**Task requirements**
The result should be the line with "[[143, 680], [222, 336], [1112, 165], [670, 384]]" followed by every remaining line of the entries, each reproduced exactly, with nothing else.
**** Input ****
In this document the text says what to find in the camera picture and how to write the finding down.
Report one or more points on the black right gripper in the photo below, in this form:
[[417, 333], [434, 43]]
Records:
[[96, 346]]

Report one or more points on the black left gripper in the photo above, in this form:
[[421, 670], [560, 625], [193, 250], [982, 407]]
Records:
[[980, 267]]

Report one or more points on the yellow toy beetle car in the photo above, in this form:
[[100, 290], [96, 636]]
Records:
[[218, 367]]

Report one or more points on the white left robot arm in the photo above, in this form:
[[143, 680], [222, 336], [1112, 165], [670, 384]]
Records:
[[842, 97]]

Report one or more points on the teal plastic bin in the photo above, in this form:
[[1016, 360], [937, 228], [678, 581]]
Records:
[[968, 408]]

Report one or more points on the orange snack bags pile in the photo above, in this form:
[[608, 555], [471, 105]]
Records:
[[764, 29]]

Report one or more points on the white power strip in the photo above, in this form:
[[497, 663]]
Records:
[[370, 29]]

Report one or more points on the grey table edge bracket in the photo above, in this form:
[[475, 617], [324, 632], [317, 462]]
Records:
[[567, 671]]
****
**Completed task**
[[143, 680], [222, 336], [1112, 165], [670, 384]]
Records:
[[842, 97]]

Report one or more points on the teal plastic bin in the photo above, in this form:
[[1016, 360], [937, 228], [678, 581]]
Records:
[[968, 408]]

Report one or more points on the orange snack bags pile in the photo above, in this form:
[[608, 555], [471, 105]]
Records:
[[764, 29]]

Report one or more points on the white power strip in the photo above, in this form:
[[497, 663]]
Records:
[[370, 29]]

Report one or more points on the grey table edge bracket in the photo above, in this form:
[[475, 617], [324, 632], [317, 462]]
Records:
[[567, 671]]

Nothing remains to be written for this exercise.